When you have moved you will be able to make some choices of your own and assert your own identity.
Though everything that you've faced this year you've shown enormous courage.
We have just had to make an extremely difficult decision which will curtail our independence so although
I can't imagine how you feel and wouldn't assume to do so, I sympathise.
Hopefully you have some good friends that you can let of steam with sometimes.
I'm sure that you are not a "moaner" so they will not mind and I suspect that you help plenty of people so that they will be delighted to be able to help you for a while.
As another poster said it does one good to be able to help and to feel the satisfaction of easing someone's day. Sue

The Weaver of Grass said...

No test Tom - just a period without a TIA (I am on blood-thinning medication) and the say so of the specialist.

thelma said...

Think I can only echo what Rachel said, things will get better. I had to inject for a long time with blood-thinners (it damn well hurt ;) but remembered my son did it several times every day. Losing one's independence must be a real downer but hopefully once moved they will allow you to drive again. Fingers crossed.
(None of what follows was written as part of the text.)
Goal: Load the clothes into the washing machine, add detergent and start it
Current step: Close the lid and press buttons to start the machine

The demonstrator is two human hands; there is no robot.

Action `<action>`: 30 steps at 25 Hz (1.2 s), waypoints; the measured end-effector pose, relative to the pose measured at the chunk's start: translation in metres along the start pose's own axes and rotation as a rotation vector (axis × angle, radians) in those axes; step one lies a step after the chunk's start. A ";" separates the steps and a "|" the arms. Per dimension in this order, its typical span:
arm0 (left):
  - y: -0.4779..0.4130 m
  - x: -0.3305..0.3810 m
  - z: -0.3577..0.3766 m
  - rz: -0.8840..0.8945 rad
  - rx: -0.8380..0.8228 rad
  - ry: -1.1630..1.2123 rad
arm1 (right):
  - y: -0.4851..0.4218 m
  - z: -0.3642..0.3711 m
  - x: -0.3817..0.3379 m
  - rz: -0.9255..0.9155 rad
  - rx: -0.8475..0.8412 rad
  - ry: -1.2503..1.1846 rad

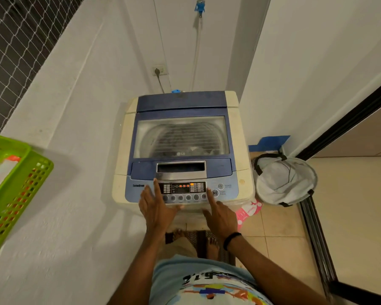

X

Heather said...

It must be so frustrating not to be able to use your car - hopefully the specialist will reverse his decision before long, and I am sure your lovely friends are only too happy to find ways of helping you out.

Linda Metcalf said...

I don't think I could function if I didn't have my license. It would take a lot of planning!

Bea said...

To be without your own transport in an area where you rely on it is very frustrating. In the end, you accomplished what you needed to, and that's a good thing.